*How to complete this task*
Copy out each line of the material below that holds the string "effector".
=== Begin Enclosure ===
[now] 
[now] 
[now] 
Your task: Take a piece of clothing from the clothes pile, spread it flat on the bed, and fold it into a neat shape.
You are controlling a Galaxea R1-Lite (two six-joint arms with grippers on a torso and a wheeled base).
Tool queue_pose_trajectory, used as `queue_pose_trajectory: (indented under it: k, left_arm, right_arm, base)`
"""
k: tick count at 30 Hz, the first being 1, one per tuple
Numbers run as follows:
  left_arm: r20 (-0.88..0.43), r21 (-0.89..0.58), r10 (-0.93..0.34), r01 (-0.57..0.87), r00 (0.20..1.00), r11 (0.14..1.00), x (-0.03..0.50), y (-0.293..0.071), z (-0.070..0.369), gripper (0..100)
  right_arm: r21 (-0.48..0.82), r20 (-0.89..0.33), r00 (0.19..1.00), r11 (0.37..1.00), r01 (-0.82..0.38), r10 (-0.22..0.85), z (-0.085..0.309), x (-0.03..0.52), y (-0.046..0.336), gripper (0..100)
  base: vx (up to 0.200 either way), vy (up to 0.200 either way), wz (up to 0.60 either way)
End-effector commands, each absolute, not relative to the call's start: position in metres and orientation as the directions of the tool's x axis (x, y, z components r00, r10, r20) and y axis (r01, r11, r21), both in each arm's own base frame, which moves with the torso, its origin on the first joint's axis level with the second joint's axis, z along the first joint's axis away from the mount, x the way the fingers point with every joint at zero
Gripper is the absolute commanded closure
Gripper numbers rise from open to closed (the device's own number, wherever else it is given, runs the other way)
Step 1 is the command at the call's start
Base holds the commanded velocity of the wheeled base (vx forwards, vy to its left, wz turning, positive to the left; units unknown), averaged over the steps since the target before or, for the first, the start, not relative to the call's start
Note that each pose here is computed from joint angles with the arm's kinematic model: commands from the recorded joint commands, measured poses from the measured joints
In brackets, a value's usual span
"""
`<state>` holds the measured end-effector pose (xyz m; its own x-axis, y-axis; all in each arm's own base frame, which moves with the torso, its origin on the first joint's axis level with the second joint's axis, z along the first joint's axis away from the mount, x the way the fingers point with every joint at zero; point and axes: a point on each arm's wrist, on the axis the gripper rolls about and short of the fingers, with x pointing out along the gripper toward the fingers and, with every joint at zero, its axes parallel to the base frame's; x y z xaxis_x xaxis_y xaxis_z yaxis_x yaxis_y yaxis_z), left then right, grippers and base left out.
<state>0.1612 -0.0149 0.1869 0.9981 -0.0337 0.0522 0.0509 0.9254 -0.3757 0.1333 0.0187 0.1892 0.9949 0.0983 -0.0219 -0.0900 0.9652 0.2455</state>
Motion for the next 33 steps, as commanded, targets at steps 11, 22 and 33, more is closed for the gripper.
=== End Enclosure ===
*Worked solution*
End-effector commands, each absolute, not relative to the call's start: position in metres and orientation as the directions of the tool's x axis (x, y, z components r00, r10, r20) and y axis (r01, r11, r21), both in each arm's own base frame, which moves with the torso, its origin on the first joint's axis level with the second joint's axis, z along the first joint's axis away from the mount, x the way the fingers point with every joint at zero
`<state>` holds the measured end-effector pose (xyz m; its own x-axis, y-axis; all in each arm's own base frame, which moves with the torso, its origin on the first joint's axis level with the second joint's axis, z along the first joint's axis away from the mount, x the way the fingers point with every joint at zero; point and axes: a point on each arm's wrist, on the axis the gripper rolls about and short of the fingers, with x pointing out along the gripper toward the fingers and, with every joint at zero, its axes parallel to the base frame's; x y z xaxis_x xaxis_y xaxis_z yaxis_x yaxis_y yaxis_z), left then right, grippers and base left out.

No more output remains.